* **Data shown**:
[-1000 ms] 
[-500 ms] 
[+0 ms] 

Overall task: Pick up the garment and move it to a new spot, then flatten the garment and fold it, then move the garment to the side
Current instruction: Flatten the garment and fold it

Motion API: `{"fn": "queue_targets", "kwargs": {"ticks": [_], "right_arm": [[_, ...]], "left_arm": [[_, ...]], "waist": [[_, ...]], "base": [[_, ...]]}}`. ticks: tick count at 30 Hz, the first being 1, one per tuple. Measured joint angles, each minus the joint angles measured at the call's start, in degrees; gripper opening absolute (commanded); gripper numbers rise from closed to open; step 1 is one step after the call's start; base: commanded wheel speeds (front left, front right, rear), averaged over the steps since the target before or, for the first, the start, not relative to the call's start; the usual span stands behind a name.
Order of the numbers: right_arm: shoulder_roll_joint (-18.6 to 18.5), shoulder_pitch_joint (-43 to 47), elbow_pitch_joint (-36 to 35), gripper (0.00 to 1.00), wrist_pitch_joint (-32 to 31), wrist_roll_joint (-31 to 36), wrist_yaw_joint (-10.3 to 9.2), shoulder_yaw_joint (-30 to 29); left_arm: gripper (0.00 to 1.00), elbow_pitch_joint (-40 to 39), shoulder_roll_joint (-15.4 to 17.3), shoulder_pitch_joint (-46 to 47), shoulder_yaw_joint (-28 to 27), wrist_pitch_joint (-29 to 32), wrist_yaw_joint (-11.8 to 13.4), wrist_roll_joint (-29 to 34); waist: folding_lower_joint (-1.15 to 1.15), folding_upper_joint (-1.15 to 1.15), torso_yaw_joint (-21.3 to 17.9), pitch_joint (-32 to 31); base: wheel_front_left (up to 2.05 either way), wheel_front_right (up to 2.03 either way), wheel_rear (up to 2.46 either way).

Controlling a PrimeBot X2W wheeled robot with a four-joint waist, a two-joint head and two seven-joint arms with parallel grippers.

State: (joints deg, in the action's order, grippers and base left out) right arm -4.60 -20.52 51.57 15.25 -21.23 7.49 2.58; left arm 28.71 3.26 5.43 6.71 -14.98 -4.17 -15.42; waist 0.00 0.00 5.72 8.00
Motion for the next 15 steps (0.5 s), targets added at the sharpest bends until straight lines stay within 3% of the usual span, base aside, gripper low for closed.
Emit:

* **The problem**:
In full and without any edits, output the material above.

* **Answer box**:
[-1000 ms] 
[-500 ms] 
[+0 ms] 

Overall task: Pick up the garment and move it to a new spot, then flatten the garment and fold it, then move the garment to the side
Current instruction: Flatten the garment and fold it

Motion API: `{"fn": "queue_targets", "kwargs": {"ticks": [_], "right_arm": [[_, ...]], "left_arm": [[_, ...]], "waist": [[_, ...]], "base": [[_, ...]]}}`. ticks: tick count at 30 Hz, the first being 1, one per tuple. Measured joint angles, each minus the joint angles measured at the call's start, in degrees; gripper opening absolute (commanded); gripper numbers rise from closed to open; step 1 is one step after the call's start; base: commanded wheel speeds (front left, front right, rear), averaged over the steps since the target before or, for the first, the start, not relative to the call's start; the usual span stands behind a name.
Order of the numbers: right_arm: shoulder_roll_joint (-18.6 to 18.5), shoulder_pitch_joint (-43 to 47), elbow_pitch_joint (-36 to 35), gripper (0.00 to 1.00), wrist_pitch_joint (-32 to 31), wrist_roll_joint (-31 to 36), wrist_yaw_joint (-10.3 to 9.2), shoulder_yaw_joint (-30 to 29); left_arm: gripper (0.00 to 1.00), elbow_pitch_joint (-40 to 39), shoulder_roll_joint (-15.4 to 17.3), shoulder_pitch_joint (-46 to 47), shoulder_yaw_joint (-28 to 27), wrist_pitch_joint (-29 to 32), wrist_yaw_joint (-11.8 to 13.4), wrist_roll_joint (-29 to 34); waist: folding_lower_joint (-1.15 to 1.15), folding_upper_joint (-1.15 to 1.15), torso_yaw_joint (-21.3 to 17.9), pitch_joint (-32 to 31); base: wheel_front_left (up to 2.05 either way), wheel_front_right (up to 2.03 either way), wheel_rear (up to 2.46 either way).

Controlling a PrimeBot X2W wheeled robot with a four-joint waist, a two-joint head and two seven-joint arms with parallel grippers.

State: (joints deg, in the action's order, grippers and base left out) right arm -4.60 -20.52 51.57 15.25 -21.23 7.49 2.58; left arm 28.71 3.26 5.43 6.71 -14.98 -4.17 -15.42; waist 0.00 0.00 5.72 8.00
Motion for the next 15 steps (0.5 s), targets added at the sharpest bends until straight lines stay within 3% of the usual span, base aside, gripper low for closed.
Emit:

There is nothing else to the answer.